[Your objective] Without the pictures, set down every line of the data exactly.

[Data section]
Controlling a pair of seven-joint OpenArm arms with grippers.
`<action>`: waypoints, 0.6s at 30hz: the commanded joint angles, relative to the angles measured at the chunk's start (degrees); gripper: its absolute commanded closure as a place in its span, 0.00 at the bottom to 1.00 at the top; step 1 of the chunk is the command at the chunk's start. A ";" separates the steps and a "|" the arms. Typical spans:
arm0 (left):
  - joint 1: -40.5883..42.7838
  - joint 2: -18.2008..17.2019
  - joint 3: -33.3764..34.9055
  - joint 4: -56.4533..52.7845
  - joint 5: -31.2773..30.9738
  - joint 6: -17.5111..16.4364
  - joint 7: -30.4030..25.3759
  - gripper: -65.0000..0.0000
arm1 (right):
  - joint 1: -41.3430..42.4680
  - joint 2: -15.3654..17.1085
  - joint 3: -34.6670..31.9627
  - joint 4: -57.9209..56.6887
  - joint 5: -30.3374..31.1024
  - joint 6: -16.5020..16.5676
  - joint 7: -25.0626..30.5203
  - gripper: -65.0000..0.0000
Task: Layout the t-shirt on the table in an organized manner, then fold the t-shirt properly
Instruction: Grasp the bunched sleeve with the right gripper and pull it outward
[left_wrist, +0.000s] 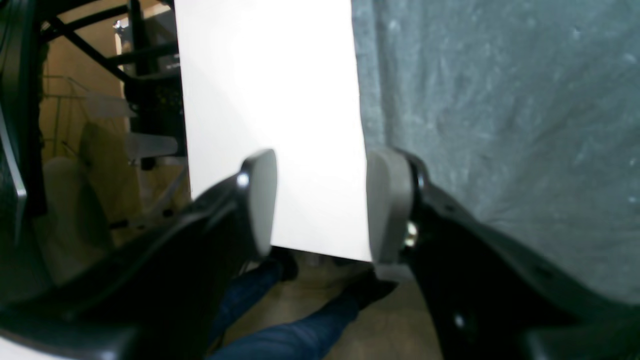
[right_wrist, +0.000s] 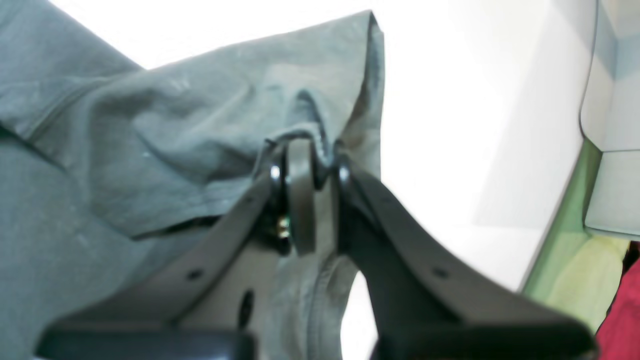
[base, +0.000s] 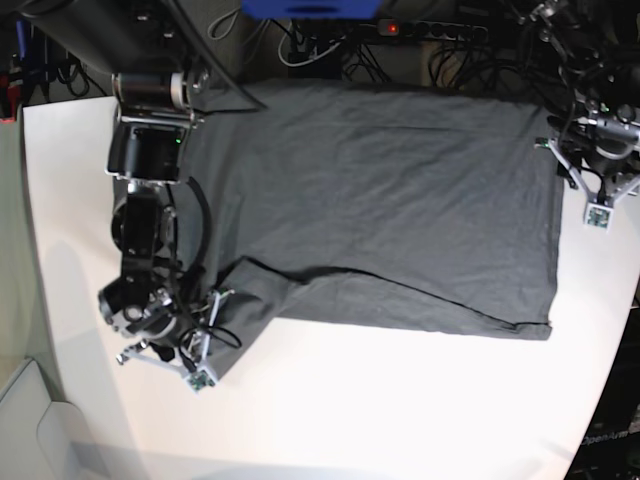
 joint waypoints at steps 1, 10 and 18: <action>-0.31 -0.20 -0.24 1.05 -0.14 0.29 -0.49 0.56 | 3.21 -0.11 -0.14 0.83 0.27 -0.25 1.11 0.93; 0.13 0.41 -0.33 1.40 -0.14 0.29 -0.40 0.56 | 17.01 -1.60 0.39 -20.53 0.27 -0.25 9.64 0.94; -0.31 0.41 -0.42 1.84 4.78 0.29 -0.40 0.56 | 25.63 -0.73 0.47 -30.29 0.36 -0.25 19.05 0.94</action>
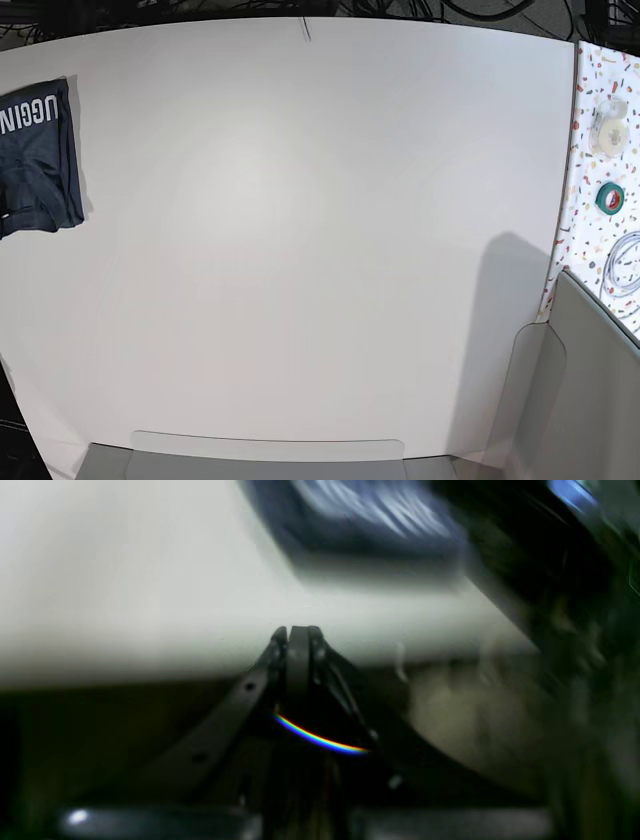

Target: Layout the t-shirt on the table in an organized manner, then fold the t-shirt properly

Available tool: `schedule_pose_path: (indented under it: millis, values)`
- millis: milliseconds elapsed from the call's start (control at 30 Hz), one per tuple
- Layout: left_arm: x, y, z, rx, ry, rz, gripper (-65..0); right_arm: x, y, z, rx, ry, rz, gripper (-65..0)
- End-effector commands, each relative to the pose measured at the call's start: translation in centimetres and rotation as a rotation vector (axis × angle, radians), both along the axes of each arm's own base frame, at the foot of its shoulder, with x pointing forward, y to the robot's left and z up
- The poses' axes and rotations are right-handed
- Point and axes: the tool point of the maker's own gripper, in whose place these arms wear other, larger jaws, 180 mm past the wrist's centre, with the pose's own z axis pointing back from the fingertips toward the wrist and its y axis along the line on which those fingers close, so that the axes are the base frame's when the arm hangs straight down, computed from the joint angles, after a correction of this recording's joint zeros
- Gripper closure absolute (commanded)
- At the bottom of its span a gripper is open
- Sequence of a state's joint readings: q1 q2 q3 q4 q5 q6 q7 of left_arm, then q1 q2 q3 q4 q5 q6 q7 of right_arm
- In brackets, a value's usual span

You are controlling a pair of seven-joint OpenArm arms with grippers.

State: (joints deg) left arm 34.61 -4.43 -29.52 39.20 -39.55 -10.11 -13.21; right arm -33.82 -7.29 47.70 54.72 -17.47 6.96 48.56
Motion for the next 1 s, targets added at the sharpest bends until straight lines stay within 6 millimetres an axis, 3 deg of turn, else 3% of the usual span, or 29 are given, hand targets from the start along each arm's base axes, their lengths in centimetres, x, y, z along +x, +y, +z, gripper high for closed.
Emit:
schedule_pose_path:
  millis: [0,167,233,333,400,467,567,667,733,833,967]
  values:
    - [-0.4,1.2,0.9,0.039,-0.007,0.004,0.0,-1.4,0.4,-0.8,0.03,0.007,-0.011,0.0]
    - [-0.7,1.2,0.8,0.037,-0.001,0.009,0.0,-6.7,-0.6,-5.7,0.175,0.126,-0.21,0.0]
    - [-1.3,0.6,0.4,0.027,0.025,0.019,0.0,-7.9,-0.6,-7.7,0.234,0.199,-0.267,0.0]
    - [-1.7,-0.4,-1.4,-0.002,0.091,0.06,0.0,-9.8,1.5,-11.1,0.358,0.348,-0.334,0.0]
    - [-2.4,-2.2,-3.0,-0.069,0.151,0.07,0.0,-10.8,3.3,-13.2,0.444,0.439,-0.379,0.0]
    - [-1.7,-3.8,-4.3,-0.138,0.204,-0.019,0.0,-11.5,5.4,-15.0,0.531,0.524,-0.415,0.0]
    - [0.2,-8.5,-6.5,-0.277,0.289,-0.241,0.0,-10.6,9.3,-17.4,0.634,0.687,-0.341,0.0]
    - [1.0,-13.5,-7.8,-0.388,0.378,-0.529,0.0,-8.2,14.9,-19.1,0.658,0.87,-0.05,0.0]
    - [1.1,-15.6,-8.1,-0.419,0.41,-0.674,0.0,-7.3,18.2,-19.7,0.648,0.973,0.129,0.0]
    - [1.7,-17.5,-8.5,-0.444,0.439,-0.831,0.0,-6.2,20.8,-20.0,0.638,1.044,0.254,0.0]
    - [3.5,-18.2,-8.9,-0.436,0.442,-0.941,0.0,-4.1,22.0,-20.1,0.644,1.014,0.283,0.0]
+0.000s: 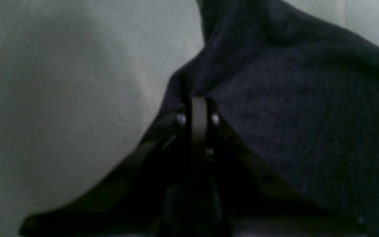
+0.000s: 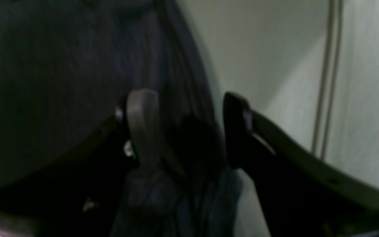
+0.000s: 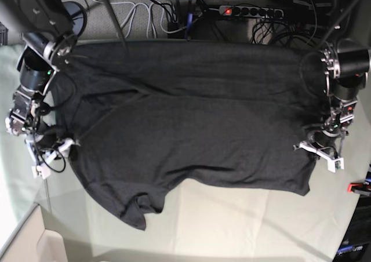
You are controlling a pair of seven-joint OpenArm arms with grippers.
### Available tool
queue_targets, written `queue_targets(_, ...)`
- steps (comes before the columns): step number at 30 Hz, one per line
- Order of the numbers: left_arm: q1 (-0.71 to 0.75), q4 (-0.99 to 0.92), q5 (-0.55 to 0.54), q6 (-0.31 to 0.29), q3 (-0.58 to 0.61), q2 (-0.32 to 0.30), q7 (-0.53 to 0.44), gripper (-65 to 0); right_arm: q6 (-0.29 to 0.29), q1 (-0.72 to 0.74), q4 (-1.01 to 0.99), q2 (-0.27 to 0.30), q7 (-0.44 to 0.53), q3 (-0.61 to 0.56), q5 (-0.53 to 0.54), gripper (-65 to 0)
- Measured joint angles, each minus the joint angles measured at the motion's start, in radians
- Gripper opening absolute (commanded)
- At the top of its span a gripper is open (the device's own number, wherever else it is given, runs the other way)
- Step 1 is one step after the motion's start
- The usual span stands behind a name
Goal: Layout the t-shirt on the table in an organized manner, then fold the t-shirt properly
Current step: 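Grasp the shirt side edge with the right gripper near the hem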
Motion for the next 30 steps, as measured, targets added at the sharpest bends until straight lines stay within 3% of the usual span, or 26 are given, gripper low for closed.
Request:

[Written answer]
Controlling a pair of seven-joint OpenArm arms with grippers.
`<action>`: waypoints, 0.6s at 30hz: the commanded joint angles, relative to the angles measured at the chunk's start (degrees); gripper: its absolute commanded closure as a place in its span, 0.00 at the bottom to 1.00 at the top; step 1 of the chunk is the command at the chunk's start. A ";" separates the steps and a "|" the arms. Typical spans:
arm0 (left):
  - joint 1: -40.5883..42.7838
  - joint 2: -18.2008..17.2019
  - joint 3: -33.3764..34.9055
  - joint 4: -56.4533..52.7845
  - joint 5: -31.2773..30.9738
  - joint 6: -17.5111..16.4364
  - joint 7: -30.4030..25.3759
  - gripper: -65.0000..0.0000
arm1 (right):
  - joint 1: -41.3430..42.4680
  - joint 2: -15.3654..17.1085
  - joint 3: -34.6670..31.9627
  - joint 4: -57.9209..56.6887
  - joint 5: -30.3374..31.1024
  - joint 6: -16.5020..16.5676
  - joint 7: -25.0626..30.5203
  - gripper: -65.0000..0.0000
Task: Layout the t-shirt on the table in an organized manner, then fold the t-shirt properly
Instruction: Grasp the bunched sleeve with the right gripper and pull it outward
[left_wrist, +0.000s] 
[right_wrist, +0.000s] 
[base, +0.000s] 
 joint waypoints at steps 1, 10 and 18: <action>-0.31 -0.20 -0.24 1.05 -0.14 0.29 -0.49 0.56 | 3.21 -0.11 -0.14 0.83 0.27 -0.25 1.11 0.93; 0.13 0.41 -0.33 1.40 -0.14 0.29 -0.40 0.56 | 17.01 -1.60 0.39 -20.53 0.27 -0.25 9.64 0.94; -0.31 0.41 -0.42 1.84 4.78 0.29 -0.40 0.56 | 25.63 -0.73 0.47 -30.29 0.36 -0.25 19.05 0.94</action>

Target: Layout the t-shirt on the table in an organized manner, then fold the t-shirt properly

Available tool: `schedule_pose_path: (indented under it: millis, values)`
- millis: milliseconds elapsed from the call's start (control at 30 Hz), one per tuple
- Layout: left_arm: x, y, z, rx, ry, rz, gripper (-65..0); right_arm: x, y, z, rx, ry, rz, gripper (-65..0)
- End-effector commands, each relative to the pose measured at the call's start: translation in centimetres and rotation as a rotation vector (axis × angle, radians), both along the axes of each arm's own base frame, at the foot of its shoulder, with x pointing forward, y to the robot's left and z up
- The poses' axes and rotations are right-handed
- Point and axes: the tool point of the maker's own gripper, in whose place these arms wear other, larger jaws, 180 mm past the wrist's centre, with the pose's own z axis pointing back from the fingertips toward the wrist and its y axis along the line on which those fingers close, so that the axes are the base frame's when the arm hangs straight down, computed from the joint angles, after a correction of this recording's joint zeros
- Gripper closure absolute (commanded)
- At the bottom of its span a gripper is open
- Sequence of a state's joint readings: q1 q2 q3 q4 q5 q6 q7 of left_arm, then q1 q2 q3 q4 q5 q6 q7 of right_arm
- In brackets, a value's usual span

You are controlling a pair of seven-joint OpenArm arms with grippers.

State: (joints deg) left arm 34.61 -4.43 -29.52 39.20 -39.55 -10.11 -13.21; right arm -33.82 -7.29 47.70 54.72 -17.47 6.96 48.56
Motion for the next 1 s, targets added at the sharpest bends until straight lines stay within 6 millimetres an axis, 3 deg of turn, else 3% of the usual span, or 29 are given, hand targets from the start along each arm's base axes, their lengths in centimetres, x, y, z along +x, +y, +z, gripper high for closed.
Emit:
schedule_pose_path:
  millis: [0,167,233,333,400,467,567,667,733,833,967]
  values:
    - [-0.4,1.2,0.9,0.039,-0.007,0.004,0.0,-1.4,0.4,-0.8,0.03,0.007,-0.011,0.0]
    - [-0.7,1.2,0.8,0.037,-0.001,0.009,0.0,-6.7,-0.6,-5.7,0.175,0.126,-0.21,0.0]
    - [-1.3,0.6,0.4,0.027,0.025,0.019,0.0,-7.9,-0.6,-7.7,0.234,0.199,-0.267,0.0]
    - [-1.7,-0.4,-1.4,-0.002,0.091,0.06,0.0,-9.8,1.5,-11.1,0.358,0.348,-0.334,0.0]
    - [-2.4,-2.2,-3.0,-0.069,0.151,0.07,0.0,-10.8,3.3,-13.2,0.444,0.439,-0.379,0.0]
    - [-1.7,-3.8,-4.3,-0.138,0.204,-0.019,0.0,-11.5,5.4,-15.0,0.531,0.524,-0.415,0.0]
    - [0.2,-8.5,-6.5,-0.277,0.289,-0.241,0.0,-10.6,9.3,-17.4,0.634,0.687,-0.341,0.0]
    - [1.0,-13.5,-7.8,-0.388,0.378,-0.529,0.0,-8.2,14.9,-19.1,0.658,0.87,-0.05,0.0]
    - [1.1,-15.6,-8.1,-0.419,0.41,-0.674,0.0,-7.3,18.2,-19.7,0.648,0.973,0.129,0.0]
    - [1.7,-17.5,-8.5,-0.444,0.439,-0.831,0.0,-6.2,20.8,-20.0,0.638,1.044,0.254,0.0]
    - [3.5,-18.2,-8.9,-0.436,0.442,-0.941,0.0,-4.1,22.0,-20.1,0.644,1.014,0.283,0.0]
+0.000s: 
+0.000s: 
+0.000s: 
You are controlling a pair of seven-joint OpenArm arms with grippers.
### Available tool
queue_targets, written `queue_targets(_, ...)`
- steps (comes before the columns): step number at 30 Hz, one per line
- Order of the numbers: left_arm: q1 (-0.71 to 0.75), q4 (-0.99 to 0.92), q5 (-0.55 to 0.54), q6 (-0.31 to 0.29), q3 (-0.58 to 0.61), q2 (-0.32 to 0.30), q7 (-0.53 to 0.44), gripper (-65 to 0); right_arm: q6 (-0.29 to 0.29), q1 (-0.72 to 0.74), q4 (-1.01 to 0.99), q2 (-0.27 to 0.30), q7 (-0.44 to 0.53), q3 (-0.61 to 0.56), q5 (-0.53 to 0.54), gripper (-65 to 0)
- Measured joint angles, each minus the joint angles measured at the motion's start, in radians
- Gripper opening absolute (commanded)
- At the top of its span a gripper is open (the device's own number, wherever else it is given, runs the other way)
- Step 1 is one step after the motion's start
- The usual span stands behind a name
Goal: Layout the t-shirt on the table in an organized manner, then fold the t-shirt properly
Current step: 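Grasp the shirt side edge with the right gripper near the hem
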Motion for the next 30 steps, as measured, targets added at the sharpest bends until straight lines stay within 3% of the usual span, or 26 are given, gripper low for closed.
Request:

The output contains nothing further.